Prior studies have demonstrated worse survival in ccRCC patient tumors with a lower CD8 + T cell/Treg ratio42. Here, we also found worse PFS and DSS in patients with low CD8 +/high Treg scores and this association was independent of clinicopathologic variables in our cohorts A and C, respectively. However, tumor stage remained much more prognostic for survival outcomes in TCGA (Cohort B). Further research is necessary to determine how additional insights into the tumor immune microenvironment of RCC can influence prognostic modeling, independent of common clinicopathologic variables.

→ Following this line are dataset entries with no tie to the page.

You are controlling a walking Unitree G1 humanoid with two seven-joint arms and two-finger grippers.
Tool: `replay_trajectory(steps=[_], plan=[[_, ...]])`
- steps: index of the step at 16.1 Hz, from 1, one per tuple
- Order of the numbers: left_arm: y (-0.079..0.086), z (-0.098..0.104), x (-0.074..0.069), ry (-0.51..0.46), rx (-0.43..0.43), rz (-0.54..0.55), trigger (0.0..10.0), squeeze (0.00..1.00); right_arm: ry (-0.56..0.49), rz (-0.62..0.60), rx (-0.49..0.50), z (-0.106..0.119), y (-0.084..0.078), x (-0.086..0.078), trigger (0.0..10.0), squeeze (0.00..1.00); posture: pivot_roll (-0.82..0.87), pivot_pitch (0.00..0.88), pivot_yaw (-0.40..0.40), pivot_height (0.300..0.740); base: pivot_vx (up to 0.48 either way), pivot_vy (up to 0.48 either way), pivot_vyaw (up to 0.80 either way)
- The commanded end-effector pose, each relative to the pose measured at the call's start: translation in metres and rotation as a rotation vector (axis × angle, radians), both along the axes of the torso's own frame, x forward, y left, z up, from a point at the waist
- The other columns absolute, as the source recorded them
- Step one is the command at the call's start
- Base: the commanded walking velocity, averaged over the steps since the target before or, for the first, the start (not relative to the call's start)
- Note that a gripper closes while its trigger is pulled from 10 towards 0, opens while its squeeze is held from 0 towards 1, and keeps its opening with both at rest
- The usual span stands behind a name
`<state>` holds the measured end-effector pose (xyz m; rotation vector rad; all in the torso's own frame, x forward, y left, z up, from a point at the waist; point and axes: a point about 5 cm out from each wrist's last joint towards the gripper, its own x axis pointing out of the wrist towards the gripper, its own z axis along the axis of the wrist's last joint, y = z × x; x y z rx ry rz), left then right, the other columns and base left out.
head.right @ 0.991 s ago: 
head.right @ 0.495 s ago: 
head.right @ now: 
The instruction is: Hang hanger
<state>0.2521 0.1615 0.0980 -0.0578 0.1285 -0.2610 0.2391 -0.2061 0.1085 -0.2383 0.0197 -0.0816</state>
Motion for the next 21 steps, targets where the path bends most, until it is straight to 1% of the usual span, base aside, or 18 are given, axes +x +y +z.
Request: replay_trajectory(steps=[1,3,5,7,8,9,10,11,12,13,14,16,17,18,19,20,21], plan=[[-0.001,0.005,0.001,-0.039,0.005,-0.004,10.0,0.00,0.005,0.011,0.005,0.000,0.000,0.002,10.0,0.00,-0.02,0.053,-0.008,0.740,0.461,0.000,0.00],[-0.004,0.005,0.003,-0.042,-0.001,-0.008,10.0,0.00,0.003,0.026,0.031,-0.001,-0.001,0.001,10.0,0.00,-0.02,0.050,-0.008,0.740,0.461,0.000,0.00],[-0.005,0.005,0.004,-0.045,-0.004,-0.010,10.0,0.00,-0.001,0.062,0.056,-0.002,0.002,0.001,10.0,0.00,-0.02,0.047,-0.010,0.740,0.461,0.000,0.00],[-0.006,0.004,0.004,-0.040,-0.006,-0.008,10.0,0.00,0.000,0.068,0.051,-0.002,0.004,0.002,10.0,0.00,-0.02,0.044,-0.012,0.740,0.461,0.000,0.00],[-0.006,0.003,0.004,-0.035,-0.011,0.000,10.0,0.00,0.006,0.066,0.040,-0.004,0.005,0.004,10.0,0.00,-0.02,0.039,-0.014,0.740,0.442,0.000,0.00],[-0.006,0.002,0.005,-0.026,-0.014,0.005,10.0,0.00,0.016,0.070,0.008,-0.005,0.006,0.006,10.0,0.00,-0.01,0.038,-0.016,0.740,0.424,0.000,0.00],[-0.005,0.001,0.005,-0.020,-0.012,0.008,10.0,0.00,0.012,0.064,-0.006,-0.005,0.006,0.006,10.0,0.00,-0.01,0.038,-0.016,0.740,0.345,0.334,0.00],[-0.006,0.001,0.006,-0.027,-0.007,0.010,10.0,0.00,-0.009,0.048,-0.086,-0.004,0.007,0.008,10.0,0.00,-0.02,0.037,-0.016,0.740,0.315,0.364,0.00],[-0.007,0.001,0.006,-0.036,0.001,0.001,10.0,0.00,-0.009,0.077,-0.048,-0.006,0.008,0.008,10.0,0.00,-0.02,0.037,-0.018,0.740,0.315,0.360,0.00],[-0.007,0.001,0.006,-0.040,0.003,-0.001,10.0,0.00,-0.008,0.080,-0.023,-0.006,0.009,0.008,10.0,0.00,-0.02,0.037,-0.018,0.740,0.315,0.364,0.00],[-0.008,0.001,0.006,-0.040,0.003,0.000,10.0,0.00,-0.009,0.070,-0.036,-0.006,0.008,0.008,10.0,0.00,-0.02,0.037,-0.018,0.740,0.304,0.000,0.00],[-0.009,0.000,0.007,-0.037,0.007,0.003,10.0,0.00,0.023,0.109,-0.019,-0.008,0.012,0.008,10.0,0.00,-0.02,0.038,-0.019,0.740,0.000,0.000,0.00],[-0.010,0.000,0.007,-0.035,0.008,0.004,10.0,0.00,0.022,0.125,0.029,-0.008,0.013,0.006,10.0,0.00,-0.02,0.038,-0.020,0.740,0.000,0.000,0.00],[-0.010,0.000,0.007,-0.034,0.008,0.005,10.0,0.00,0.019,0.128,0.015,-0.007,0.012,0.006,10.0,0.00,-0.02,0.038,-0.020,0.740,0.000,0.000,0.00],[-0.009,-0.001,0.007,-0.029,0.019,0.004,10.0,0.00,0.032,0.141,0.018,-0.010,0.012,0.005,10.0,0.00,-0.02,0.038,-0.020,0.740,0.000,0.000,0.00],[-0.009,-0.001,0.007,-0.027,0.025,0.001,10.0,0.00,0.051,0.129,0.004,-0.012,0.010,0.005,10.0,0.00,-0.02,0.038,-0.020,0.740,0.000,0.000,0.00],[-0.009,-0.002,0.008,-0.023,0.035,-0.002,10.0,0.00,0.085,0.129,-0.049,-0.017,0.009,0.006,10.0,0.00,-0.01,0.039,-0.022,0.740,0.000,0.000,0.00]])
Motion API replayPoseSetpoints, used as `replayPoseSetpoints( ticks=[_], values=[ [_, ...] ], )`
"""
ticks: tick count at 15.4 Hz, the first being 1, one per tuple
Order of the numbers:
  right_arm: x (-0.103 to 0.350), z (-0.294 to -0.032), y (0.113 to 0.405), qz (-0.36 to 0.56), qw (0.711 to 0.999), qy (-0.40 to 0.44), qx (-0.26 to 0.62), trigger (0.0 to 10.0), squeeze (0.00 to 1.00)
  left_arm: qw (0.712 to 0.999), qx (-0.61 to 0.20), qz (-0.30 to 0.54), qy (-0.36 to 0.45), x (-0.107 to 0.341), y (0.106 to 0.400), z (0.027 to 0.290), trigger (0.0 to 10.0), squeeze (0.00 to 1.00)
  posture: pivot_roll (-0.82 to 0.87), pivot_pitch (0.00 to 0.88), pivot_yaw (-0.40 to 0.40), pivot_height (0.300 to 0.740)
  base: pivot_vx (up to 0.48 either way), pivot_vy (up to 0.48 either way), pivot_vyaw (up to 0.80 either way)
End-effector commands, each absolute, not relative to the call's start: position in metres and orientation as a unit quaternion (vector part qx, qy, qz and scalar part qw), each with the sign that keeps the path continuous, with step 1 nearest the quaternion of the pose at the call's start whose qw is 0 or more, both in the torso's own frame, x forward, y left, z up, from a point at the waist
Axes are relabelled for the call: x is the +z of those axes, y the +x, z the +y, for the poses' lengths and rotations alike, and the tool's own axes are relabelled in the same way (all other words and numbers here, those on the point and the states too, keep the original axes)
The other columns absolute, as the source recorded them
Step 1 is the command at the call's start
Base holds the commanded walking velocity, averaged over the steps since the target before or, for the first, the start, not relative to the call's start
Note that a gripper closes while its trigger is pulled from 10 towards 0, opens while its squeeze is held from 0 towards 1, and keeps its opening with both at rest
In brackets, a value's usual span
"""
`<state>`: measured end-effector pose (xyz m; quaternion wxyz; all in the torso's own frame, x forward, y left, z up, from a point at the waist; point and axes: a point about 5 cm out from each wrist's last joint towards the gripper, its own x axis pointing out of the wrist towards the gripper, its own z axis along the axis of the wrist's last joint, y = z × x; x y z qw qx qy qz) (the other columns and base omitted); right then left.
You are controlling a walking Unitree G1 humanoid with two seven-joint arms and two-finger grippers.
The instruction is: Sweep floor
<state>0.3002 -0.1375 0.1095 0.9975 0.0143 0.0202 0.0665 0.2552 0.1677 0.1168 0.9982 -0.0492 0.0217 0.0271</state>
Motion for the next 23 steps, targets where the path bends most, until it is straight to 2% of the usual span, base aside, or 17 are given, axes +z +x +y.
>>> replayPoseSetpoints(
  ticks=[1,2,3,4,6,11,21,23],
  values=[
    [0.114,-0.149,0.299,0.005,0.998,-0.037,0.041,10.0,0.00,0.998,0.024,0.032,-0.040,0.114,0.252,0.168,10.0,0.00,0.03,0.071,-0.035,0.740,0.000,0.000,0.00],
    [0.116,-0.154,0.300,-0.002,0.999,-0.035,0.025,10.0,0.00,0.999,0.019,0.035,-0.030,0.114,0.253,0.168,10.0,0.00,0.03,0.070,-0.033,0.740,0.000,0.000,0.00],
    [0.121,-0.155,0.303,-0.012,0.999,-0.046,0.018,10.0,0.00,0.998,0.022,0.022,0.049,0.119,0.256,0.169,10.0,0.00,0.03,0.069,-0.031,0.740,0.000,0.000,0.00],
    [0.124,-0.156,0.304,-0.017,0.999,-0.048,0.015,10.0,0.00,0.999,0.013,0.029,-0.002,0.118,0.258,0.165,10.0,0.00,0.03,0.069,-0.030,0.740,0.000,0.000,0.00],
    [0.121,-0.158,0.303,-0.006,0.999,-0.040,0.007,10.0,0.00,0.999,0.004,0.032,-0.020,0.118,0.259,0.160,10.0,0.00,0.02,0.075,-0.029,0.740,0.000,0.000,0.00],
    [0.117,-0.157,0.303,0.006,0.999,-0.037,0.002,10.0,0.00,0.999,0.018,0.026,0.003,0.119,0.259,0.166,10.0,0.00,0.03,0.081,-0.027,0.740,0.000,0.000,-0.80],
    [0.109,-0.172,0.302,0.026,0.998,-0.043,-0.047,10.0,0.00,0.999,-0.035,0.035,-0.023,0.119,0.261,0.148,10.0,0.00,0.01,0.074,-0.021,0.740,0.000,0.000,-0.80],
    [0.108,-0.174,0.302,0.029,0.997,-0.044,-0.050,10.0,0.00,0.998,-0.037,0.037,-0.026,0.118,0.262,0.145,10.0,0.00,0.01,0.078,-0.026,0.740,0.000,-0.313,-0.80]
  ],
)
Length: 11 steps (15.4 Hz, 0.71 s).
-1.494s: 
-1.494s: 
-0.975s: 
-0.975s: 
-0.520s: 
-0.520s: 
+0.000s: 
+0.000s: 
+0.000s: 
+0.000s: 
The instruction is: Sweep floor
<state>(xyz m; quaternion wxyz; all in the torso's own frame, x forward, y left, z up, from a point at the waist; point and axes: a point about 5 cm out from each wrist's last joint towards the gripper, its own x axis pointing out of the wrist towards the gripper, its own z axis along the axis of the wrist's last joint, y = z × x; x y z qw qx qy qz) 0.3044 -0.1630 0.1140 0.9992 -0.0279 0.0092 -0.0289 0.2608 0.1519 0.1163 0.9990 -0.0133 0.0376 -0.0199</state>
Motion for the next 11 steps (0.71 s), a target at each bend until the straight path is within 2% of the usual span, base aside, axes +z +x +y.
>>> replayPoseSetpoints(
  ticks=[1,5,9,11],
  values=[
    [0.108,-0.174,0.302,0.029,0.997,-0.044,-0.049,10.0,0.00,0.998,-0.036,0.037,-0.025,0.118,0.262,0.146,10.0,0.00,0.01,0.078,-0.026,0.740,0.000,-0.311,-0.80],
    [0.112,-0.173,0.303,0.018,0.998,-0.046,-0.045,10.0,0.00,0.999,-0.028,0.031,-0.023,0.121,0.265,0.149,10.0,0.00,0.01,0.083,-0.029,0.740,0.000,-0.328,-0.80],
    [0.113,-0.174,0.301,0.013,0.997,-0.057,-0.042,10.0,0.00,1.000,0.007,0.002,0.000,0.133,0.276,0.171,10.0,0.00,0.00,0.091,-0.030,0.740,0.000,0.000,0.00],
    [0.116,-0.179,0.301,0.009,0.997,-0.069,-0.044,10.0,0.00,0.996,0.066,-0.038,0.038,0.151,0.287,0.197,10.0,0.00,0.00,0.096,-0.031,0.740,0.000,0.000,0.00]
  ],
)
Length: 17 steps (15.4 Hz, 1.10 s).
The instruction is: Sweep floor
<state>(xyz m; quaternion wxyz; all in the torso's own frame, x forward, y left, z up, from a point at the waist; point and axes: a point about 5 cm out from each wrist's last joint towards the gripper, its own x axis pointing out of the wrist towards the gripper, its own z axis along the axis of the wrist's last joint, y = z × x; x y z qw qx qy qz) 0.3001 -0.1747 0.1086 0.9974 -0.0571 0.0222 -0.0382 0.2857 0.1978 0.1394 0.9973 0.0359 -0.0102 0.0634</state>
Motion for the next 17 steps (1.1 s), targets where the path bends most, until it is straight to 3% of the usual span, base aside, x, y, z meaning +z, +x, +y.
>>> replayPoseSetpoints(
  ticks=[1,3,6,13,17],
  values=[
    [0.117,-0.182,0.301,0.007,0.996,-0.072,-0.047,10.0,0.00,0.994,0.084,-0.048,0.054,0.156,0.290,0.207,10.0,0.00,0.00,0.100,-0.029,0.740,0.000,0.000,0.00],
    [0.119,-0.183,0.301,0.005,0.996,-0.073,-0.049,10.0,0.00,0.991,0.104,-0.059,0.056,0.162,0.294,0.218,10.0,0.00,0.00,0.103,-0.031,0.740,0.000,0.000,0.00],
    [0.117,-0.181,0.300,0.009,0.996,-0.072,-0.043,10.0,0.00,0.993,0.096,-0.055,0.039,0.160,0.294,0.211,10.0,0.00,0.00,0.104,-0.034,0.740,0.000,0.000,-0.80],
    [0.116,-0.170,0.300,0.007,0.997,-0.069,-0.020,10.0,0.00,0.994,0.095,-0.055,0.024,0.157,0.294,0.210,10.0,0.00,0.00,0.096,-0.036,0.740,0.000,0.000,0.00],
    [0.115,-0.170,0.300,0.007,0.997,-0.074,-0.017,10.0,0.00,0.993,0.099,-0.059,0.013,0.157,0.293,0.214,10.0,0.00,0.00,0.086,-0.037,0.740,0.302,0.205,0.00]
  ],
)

A limitation to our study is inherent in the nature of bulk tumor sequencing, which analyzes a mixture of tumor cells, normal cells, and stromal cells present in a tissue sample. Thus, it can be difficult to distinguish gene expression in normal tissues from changes specific to the tumor. To mitigate this, we added the metastatic tissue site as a co-variate in our analyses. Also, while we hypothesize that differences in the TIME may influence responsiveness to therapy, this study did not contain tumors treated with immunotherapy and this will require further investigation. Despite these limitations, our study has several potential clinical implications. First, separate biopsies of primary and metastatic tumors may be needed to capture the overall disease genomic landscape given tumor heterogeneity. Second, an enriched immunosuppressive T regulatory cell microenvironment in primary ccRCC could provide a biologic rationale for the reduced responsiveness to immunotherapy compared to metastases and a role for cytoreductive nephrectomy. Finally, the heterogenous tumor immune microenvironment across different metastases sites suggests that a multimodal or combinatorial treatment approach may be warranted in metastatic ccRCC.

Conclusions

Our study provides insights into the heterogeneity between primary ccRCC and their matched metastases, including the observation of an immunosuppressive T regulatory cell-enriched TIME in primary tumors. These findings highlight the need to develop diagnostic tools and treatment paradigms that overcome tumor heterogeneity in metastatic renal cell carcinoma.